* [Instructions for the task]:
Output only the lines that run from the line holding "Draw the outline of the <item>black left gripper left" to the end of the data below, including both ends, without any pictures.

-------------------------

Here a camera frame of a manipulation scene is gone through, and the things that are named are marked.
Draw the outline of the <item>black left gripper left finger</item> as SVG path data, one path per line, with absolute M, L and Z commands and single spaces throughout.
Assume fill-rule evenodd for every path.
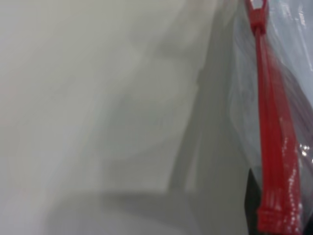
M 259 235 L 257 228 L 257 210 L 260 205 L 260 188 L 252 170 L 248 172 L 246 194 L 245 194 L 245 215 L 249 235 Z

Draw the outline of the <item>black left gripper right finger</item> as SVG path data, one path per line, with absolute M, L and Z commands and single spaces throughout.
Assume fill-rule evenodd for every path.
M 313 220 L 307 223 L 302 235 L 313 235 Z

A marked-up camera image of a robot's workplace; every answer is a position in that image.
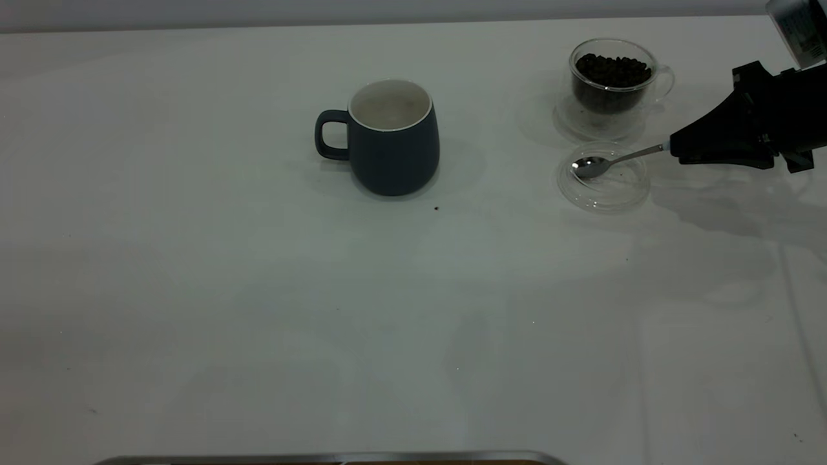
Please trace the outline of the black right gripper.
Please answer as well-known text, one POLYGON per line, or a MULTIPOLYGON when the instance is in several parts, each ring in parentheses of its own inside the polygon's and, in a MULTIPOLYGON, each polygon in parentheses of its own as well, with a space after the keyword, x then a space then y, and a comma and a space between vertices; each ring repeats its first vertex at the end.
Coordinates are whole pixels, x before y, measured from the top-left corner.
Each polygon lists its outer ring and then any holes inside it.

-------------------------

* [Result of the exercise]:
Draw the outline of the <item>black left gripper left finger</item> as SVG path data, one path per line, with absolute M, L and Z commands and single spaces throughout.
Assume fill-rule evenodd for every path.
M 259 235 L 257 228 L 257 210 L 260 205 L 260 188 L 252 170 L 248 172 L 246 194 L 245 194 L 245 215 L 249 235 Z

Draw the outline of the <item>black left gripper right finger</item> as SVG path data, one path per line, with absolute M, L and Z commands and single spaces throughout.
Assume fill-rule evenodd for every path.
M 313 220 L 307 223 L 302 235 L 313 235 Z

A marked-up camera image of a robot's workplace; every answer is a position in that image.
Please trace the outline of the black right gripper.
Please answer as well-known text, one POLYGON per line, or a MULTIPOLYGON when the instance is in several parts, each ring in parentheses of its own inside the polygon's and, in a MULTIPOLYGON, each polygon in parentheses of its own as well, with a space after the keyword, x then a space then y, and a comma and a space between vertices; each ring repeats its first vertex at the end.
Coordinates are whole pixels, x before y, measured from the top-left corner.
Each polygon lists its outer ring and then any holes inside it.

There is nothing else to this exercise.